## [Task to complete]
Your response should be an exact reproduction of the data below, beginning at the line containing "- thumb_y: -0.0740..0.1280" and ending with the final line.

## [Information supplied]
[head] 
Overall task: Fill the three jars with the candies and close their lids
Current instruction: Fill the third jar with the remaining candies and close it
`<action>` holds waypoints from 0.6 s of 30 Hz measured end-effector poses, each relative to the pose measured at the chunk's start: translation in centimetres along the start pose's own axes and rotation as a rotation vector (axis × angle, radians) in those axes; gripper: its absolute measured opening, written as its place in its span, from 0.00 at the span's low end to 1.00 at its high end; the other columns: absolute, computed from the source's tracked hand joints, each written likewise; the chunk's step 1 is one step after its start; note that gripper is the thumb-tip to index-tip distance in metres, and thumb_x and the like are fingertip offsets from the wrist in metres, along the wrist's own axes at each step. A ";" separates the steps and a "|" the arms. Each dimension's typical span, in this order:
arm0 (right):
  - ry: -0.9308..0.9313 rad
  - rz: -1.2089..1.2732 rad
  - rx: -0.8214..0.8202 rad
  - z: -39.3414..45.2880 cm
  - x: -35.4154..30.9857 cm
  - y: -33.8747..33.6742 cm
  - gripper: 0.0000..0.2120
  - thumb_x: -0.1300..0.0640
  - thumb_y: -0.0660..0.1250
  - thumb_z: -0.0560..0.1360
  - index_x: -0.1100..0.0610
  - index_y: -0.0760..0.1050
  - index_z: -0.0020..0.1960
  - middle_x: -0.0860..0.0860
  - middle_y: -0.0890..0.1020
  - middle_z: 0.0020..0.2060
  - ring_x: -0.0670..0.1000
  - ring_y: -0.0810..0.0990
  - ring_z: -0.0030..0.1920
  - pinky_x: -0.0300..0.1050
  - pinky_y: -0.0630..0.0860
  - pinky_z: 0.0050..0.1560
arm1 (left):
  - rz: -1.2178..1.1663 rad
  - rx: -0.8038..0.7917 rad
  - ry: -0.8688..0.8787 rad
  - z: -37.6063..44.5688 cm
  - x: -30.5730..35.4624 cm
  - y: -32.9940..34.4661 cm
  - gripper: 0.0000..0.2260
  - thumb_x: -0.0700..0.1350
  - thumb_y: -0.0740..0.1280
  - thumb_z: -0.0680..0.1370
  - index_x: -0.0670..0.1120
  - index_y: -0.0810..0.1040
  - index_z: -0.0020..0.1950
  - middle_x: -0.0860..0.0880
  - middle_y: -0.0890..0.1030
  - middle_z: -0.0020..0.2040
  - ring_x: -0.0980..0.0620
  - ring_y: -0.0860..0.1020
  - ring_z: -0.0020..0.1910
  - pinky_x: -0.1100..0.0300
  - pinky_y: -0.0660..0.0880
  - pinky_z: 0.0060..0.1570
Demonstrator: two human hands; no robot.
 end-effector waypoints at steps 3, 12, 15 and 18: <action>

## [Answer space]
  - thumb_y: -0.0740..0.1280
  - thumb_z: -0.0680..0.1370
  - index_x: -0.0670..0.1120
  - index_y: -0.0810..0.1040
  - index_z: -0.0020..0.1950
  - middle_x: -0.0860..0.0880
  - middle_y: -0.0890..0.1030
  - middle_z: -0.0020..0.2040
  - ring_x: -0.0980..0.0620
  - ring_y: -0.0860..0.1020
  - ring_z: -0.0020..0.1910
  - pinky_x: -0.1100..0.0300
  - pinky_y: -0.0660..0.0880
  - pinky_z: 0.0060..0.1570
Demonstrator: two human hands; no robot.
 end-effector waypoints at steps 3, 12, 15 and 18: <action>

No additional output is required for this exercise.